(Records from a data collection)
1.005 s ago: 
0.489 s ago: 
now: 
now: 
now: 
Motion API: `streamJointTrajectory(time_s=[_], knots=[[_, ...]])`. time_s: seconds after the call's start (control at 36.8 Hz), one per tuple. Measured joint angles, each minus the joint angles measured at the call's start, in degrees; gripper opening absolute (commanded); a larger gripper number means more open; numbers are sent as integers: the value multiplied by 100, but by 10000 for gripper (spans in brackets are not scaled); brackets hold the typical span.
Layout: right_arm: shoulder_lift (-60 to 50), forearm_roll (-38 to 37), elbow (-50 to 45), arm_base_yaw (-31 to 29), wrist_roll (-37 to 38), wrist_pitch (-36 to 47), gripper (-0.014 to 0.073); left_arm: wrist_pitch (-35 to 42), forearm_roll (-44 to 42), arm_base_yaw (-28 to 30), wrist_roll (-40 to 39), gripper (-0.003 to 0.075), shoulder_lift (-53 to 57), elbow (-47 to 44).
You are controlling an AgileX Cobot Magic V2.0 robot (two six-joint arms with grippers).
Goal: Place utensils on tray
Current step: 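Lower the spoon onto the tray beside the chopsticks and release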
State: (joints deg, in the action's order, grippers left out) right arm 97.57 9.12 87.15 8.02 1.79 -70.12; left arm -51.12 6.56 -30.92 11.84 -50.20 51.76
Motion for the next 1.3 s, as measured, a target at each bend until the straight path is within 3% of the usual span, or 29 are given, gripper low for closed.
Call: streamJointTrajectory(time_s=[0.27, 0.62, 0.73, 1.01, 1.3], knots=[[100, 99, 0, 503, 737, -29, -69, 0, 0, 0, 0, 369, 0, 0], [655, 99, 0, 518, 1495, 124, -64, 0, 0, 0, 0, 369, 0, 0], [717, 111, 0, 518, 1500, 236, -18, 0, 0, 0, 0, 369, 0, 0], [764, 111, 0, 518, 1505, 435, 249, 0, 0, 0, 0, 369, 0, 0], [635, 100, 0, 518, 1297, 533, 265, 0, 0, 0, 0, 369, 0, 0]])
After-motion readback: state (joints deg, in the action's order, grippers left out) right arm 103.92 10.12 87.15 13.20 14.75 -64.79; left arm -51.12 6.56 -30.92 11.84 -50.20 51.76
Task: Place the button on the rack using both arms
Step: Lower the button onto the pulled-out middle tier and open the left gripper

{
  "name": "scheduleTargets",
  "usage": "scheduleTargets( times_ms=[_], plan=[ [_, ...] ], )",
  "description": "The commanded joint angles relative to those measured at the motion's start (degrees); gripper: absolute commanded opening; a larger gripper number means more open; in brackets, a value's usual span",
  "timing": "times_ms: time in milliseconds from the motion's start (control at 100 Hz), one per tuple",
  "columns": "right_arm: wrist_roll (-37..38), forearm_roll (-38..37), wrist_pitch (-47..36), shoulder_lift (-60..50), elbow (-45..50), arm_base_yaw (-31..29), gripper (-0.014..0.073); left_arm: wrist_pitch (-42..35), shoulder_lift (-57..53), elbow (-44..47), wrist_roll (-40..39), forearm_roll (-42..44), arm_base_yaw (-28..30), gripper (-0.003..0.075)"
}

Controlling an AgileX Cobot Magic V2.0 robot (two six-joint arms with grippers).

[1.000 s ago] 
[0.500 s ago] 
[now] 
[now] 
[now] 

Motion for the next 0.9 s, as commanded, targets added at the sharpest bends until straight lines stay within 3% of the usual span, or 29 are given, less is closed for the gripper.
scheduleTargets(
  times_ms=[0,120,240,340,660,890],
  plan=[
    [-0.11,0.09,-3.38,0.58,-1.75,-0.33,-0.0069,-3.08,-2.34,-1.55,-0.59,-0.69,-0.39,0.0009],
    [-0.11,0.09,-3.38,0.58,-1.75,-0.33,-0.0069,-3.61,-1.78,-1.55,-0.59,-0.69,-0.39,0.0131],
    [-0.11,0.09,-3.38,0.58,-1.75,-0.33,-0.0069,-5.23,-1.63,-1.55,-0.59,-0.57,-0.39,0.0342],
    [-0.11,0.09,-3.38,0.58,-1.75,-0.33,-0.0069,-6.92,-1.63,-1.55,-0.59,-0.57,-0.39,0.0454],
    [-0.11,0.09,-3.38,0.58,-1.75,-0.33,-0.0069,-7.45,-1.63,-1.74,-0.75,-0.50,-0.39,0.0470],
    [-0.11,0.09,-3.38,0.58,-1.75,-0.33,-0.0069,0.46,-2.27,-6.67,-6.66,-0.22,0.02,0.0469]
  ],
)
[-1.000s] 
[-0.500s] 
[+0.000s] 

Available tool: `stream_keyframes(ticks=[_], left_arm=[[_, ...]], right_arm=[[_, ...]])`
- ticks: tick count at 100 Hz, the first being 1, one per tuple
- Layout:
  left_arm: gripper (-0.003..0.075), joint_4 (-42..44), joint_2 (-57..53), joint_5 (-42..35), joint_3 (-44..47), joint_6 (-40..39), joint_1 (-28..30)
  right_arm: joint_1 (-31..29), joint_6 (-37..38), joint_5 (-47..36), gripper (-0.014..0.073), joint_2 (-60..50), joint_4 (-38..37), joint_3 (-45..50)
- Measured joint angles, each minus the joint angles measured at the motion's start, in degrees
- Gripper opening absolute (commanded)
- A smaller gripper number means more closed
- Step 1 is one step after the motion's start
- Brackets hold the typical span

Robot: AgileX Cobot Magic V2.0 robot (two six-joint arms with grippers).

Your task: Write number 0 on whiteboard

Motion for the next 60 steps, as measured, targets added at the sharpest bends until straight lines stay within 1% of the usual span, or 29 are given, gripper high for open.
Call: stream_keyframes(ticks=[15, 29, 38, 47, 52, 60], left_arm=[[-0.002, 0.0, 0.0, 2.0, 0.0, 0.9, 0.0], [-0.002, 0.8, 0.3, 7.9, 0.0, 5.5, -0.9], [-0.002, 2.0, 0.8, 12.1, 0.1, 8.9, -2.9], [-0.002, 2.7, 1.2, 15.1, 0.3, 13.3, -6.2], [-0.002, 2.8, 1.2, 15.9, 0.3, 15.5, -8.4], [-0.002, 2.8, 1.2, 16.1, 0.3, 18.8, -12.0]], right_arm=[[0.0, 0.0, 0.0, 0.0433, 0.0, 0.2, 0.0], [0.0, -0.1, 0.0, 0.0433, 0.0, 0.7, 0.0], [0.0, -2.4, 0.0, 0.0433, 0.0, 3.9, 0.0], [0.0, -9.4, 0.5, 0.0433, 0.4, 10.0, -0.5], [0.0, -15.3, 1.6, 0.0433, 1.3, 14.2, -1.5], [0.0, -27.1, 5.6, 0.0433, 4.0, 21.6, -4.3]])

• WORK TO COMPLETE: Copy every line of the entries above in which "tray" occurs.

• OUTPUT:
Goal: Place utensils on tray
Current step: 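Lower the spoon onto the tray beside the chopsticks and release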

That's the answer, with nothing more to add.